Management options to reduce the environmental impact of dairy goat milk production

Elsevier, Livestock Science, Volume 231, January 2020, 103888
Authors: 
Maddalena Zucali, Daniela Lovarelli, Stefania Celozzi, Jacopo Bacenetti, Anna Sandrucci and Luciana Bava

Although numbers are still low compared to cattle rearing, intensive dairy goat farms have been widely spreading in the Italian livestock systems. Since goats are quite rustic, they can easily adapt to different management practices; however, improving the efficiency can make the difference, both in productivity and on the environmental impact attributed to goat milk production.

In the present study, the Life Cycle Assessment (LCA) approach was used to quantify the potential environmental impact of goat milk production system in 17 farms in Lombardy (Northern Italy). Together with the environmental assessment, statistical analysis was carried out in order to determine whether it was possible to identify any relation among the variables that characterise this farming system.

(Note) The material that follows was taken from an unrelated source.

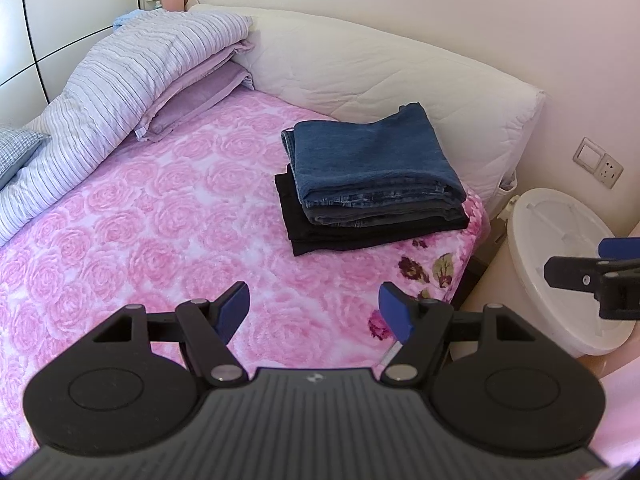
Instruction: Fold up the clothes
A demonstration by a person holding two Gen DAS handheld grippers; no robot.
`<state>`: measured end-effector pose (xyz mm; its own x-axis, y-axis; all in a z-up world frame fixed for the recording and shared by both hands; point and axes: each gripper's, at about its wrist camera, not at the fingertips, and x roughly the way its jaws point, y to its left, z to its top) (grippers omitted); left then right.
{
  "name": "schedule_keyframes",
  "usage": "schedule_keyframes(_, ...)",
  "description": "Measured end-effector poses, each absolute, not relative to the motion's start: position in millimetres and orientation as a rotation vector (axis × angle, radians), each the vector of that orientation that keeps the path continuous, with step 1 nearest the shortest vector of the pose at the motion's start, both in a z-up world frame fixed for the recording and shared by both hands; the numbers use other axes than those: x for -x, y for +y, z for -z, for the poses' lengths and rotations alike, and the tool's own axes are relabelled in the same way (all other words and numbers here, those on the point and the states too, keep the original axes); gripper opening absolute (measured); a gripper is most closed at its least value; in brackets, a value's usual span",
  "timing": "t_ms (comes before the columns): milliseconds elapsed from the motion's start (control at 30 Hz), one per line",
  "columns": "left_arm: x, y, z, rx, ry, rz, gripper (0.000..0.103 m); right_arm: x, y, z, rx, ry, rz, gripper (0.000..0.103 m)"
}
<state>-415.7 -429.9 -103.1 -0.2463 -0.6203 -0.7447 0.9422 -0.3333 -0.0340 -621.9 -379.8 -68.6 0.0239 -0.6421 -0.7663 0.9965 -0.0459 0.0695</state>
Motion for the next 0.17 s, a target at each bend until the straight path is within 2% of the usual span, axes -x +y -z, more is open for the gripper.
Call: schedule_keyframes(167, 413.0, -426.2, 102.1, -0.747, 0.598, 1.793, 0.069, 621.5, -377.5, 68.6, -0.747, 0.617, 1.469, 0.086)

From an environmental point of view, it has been shown that the lower the individual milk production, the more it affects the environmental impact: specifically, the carbon footprint appears higher than the one emitted by cattle milk production. Climate Change resulted, on average, equal to 2.67 kg CO2 eq/kg Fat and Protein Corrected Milk (FPCM) with a wide variability (min: 1.12 kg CO2 eq/kg FPCM; max: 5.05 kg CO2 eq/kg FPCM). Purchased feed was the main hotspot for several environmental impact categories (such as freshwater eutrophication, land use and mineral, fossil and renewable resources depletion). Enteric emissions and emissions from manure storage were hotspots for climate change, particulate matter and terrestrial acidification. The C sequestration during crop cultivation was not considered. As shown by the statistical analysis, the main driver which influenced the 6 main impact categories was, in fact, individual milk production. The environmental assessment was also performed considering a second Functional Unit (FU) (i.e. 1 ha of land) and the statistical analysis conducted on this FU showed the relevance of livestock intensity. In addition to this, the statistical analysis also showed how a restricted land availability can negatively affect the environmental outcome. This study represents one of the first studies on the environmental impact assessment of dairy goat milk production. Additionally, studying two FUs and using a statistical analysis approach helped to identify the main management options to which farmers should pay attention to improve goat milk production from an environmental point of view.